July 28, 2019 - From the July, 2019 issue

Landmark Auto Industry Emission Agreement Reconfirms California’s ‘Authority’ Over Standards

On July 25, the California Air Resources Board (CARB) announced a framework agreement between the state of California and automakers Ford, Honda, BMW of North America, and Volkswagen Group of America to strengthen gas mileage standards and reduce greenhouse gas emissions, a potentially confrontational response to the Trump administration's efforts to roll back current vehicle emission standards. In addition to CARB's statement announcing the agreement, TPR,  for context, also includes the remarks of Mary Nichols at a June 6 UCLA Law Emmett Institute on Climate Change and the Environment conference in which she describes how California came to be the national leader on air quality and vehicle emissions.

"Governors—whatever the size or location of their states—are in the unique position of being the CEOs of their 'laboratories of democracy'.”—Mary Nichols

Mary Nichols: I am here today because I’ve had the great good fortune to be part of the story of what happened when California began to tackle smog, and ultimately, to play a role in the fighting the global air pollution known as climate change.

As I approach the inevitable sunset of my time at the Air Resources Board, I have the opportunity to look back over my experience serving under three governors.

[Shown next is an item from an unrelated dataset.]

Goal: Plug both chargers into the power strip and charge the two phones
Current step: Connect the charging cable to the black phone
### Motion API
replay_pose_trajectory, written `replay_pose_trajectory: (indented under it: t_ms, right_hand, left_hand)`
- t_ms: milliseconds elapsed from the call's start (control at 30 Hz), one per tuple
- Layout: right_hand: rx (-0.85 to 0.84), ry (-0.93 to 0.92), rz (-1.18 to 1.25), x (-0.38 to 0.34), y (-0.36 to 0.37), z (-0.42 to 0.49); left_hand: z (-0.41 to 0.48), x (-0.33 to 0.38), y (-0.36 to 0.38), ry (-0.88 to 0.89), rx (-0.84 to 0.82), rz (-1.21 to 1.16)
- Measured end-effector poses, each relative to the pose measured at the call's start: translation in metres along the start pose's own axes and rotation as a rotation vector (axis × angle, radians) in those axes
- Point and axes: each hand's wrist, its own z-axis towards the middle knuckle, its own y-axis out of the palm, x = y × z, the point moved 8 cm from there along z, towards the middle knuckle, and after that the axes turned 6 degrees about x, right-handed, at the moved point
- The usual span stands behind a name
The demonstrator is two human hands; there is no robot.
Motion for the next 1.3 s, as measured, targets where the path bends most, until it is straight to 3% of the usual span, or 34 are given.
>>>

I see that what has enabled California to do everything we have been able to do is an unusual combination of things that are unique to California, as well as things that are not. Indeed, one of the most gratifying things to me is seeing how governors of other states, many of them newly elected, have decided to take on climate pollution or air pollution or electric transportation or advanced vehicles as their own signature issues. Governors—whatever the size or location of their states—are in the unique position of being the CEOs of their “laboratories of democracy.”

Two unique factors in California are that we are bigger than every other state, and that we have the asset of an amazing coastline and climate. People come here because they love the weather and they want to be outdoors in a beautiful place, and this has been a persistent touchstone for conversations about preserving the environment. The environment has been politically salient in California at times and in ways that it has not been in most other places.

Jerry Brown had the advantage of coming into office during a demographic revolution—a generational shift. He was part of that generational shift, and so were many of the people he brought into office. I myself was 29 years old when I was first appointed to the Air Resources Board. What I most remember about those early days was that the place was full of younger people who were considered, by the people we were replacing and by many legislators, too young and too inexperienced to be doing what we were doing.

But Jerry appointed us because he wanted to make change happen. He was impatient with what his father had done or not done to make change, and the environment was a key issue where he saw that the public was ready for more action and where he could make things happen that people hadn’t dared to do before. The idea of taking on major corporate employers, the idea of challenging the auto industry at its core, the idea of reshaping the future of our electricity system—these were areas where he was ready to push for action. So we did.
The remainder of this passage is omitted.